Edge Data Collection for Semiconductor Manufacturing Industry

Companies operating in the extremely competitive global semiconductor industry need to keep pace with advanced processes and adopt smart manufacturing strategies that boost productivity and expand plant capacity. The recent scramble for automotive chips demonstrates the importance of strengthening production capacity using smart technologies. Indeed, semiconductor producers that use these strategies typically attract more orders and generate more revenue/profit.


Collecting line data stabilizes production
Data collection is the first step towards improving smart production in the semiconductor industry. As such, line managers leverage data collection equipment to record raw material/production information and calibrate production line processes. Semiconductor fabricators value stable data collection equipment as malfunctions result in costly production halts. Lengthy semiconductor manufacturing processes and the varied devices used at workstations necessitate data collection equipment that supports and expands input/output interfaces.

AD-Ei-52 miniaturized edge intelligent system provides multiple I/O and built-in WISE-DeviceOn software with remote control and maintenance functions that meet myriad production challenges.
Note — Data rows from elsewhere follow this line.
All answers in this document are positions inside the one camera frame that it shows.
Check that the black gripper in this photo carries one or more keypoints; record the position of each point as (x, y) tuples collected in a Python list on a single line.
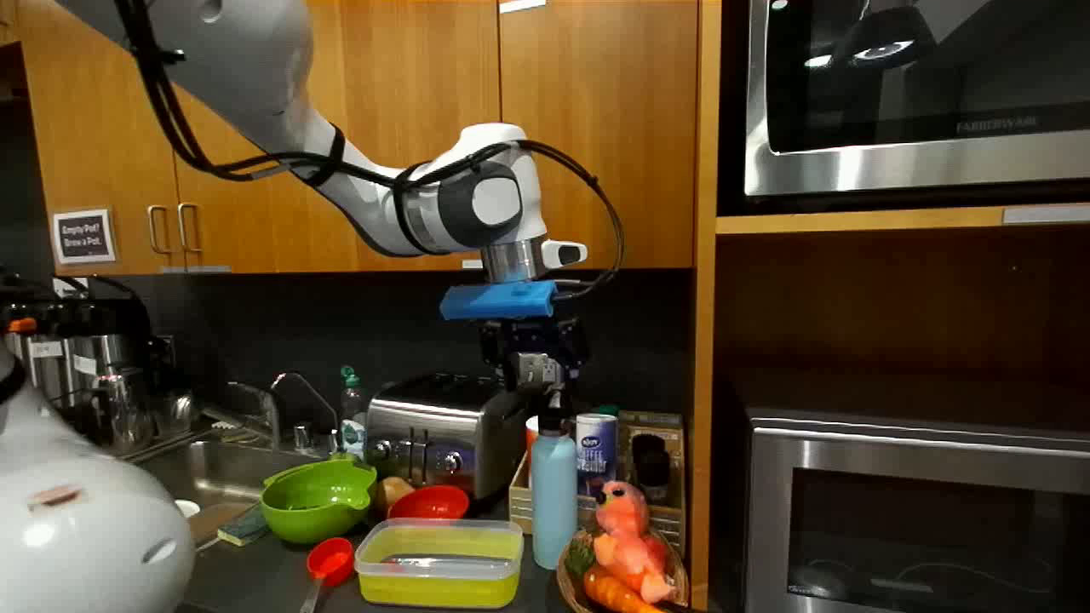
[(532, 345)]

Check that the light blue water bottle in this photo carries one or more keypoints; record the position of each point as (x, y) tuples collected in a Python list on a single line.
[(554, 498)]

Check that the green-capped dish soap bottle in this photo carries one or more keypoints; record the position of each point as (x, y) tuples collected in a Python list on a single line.
[(352, 428)]

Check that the blue and white can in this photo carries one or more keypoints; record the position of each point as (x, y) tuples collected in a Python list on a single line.
[(592, 445)]

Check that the silver toaster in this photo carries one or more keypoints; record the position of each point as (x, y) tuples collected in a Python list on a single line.
[(438, 437)]

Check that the black can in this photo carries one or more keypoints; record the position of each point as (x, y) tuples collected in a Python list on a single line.
[(648, 461)]

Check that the red bowl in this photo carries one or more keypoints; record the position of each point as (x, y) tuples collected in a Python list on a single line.
[(431, 501)]

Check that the wooden crate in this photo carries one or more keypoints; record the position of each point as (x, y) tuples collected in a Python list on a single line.
[(658, 515)]

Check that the tan toy potato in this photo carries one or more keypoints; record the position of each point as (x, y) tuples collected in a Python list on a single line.
[(395, 493)]

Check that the wicker basket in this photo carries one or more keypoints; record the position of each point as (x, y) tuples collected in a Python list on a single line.
[(566, 585)]

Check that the yellow-green plastic container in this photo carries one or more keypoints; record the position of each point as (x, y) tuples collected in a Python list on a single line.
[(438, 566)]

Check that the orange toy carrot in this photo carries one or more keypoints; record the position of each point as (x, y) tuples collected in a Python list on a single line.
[(614, 595)]

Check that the curved metal faucet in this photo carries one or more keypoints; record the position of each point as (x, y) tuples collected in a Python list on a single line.
[(312, 392)]

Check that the green colander bowl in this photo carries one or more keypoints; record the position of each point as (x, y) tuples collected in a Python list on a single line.
[(312, 507)]

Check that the red measuring cup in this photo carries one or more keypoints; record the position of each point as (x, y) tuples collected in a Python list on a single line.
[(331, 559)]

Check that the small sink tap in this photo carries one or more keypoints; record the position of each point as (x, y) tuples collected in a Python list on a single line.
[(260, 410)]

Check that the stainless steel sink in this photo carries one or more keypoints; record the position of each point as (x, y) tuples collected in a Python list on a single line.
[(227, 465)]

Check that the green dish sponge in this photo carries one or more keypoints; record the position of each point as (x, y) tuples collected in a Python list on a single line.
[(244, 529)]

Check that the small white dish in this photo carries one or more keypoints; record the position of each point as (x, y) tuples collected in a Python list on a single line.
[(187, 510)]

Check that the stainless built-in oven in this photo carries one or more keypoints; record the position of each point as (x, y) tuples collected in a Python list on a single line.
[(907, 521)]

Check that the white cabinet paper tag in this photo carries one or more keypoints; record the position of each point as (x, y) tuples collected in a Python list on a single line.
[(521, 6)]

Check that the stainless microwave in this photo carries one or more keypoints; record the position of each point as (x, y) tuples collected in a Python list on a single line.
[(907, 158)]

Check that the black and steel coffee machine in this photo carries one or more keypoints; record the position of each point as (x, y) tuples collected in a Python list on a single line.
[(89, 361)]

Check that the dark cabinet label sign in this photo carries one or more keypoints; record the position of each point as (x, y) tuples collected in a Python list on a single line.
[(83, 236)]
It integrates Acronis system backup and McAfee anti-virus software, enabling quick system restore while blocking malware attacks. When used in congress, these features reduce equipment failure risks and the resulting production downtime. In addition, the system’s excellent stability satisfies semiconductor production data collection demands.   
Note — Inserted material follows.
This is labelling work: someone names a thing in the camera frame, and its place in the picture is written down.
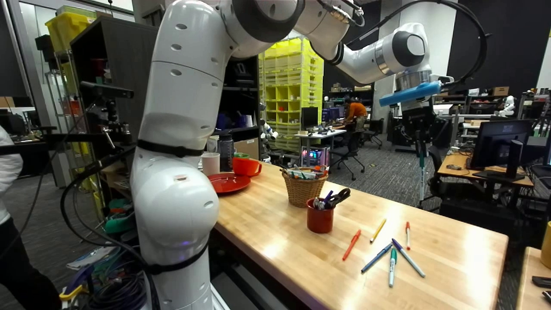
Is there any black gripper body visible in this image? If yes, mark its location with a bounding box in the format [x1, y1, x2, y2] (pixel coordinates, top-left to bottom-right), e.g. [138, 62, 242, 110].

Monitoring process environment ensures quality

Production line data collection is the first step in smart manufacturing. Semiconductor manufacturing involves environmentally sensitive processes — such as yellow light, etching, and diffusion. As such, smart manufacturing necessitates a complete environmental monitoring solution that surveils temperature, humidity, and air pressure. Likewise, traditional infrastructure in semiconductor plants necessitates smart devices that enable real-time facility monitoring and management.  
AD-EIS-D210 helps users to leverage DeviceOn/iEdge (Intelligent Edge Management) industrial app (I.App) in their production facilities. Users can use I.App communication protocols and data integration to enable data collection while utilizing edge computing and analysis. It is further applicable to the collection and analysis of real-time on-location air pressure information. The production line dashboard displays this information through the remote monitoring and central management system. This enables production line staff and management to monitor and manage air pressure on site or from a central control room. In sum, this solution enables plant operators to reduce production shutdowns caused by air pressure abnormalities.   

Integrating peripheral device data boosts smart production
Semiconductor plants must further integrate peripheral device data to facilitate more smart applications. For instance, monitoring peripheral device operating conditions in clean rooms and sending the related data to production management systems augments smart production. At present, data collected from peripheral devices must comply with standard data communication formats for semiconductor plants: SECS/GEM.  
Collecting and pre-processing equipment data accelerates AI development

Semiconductor plants are continuously moving towards smart manufacturing. Promoting AI-based data analysis and applications helps semiconductor plants leverage smart production. To this end, access to powerful computers for big data analysis is critical.

An international semiconductor company, seeking to monitor robotic arm motors in real-time is developing a set of preventive maintenance systems that combine AI and big data technology. They are using AD-EIS-D150, equipped with Core i-class processors, to accomplish this goal. AD-EIS-D150 collects voltage and current data from motors, then leverages industrial-grade transmission capabilities to pre-process it at the edge before converting it into spectrograms. This enables their data analysts to construct functional preventive maintenance models based on spectrograms quickly. It also endows a better understanding of motor failure risks, and addresses problems in advance to avoid production downtime.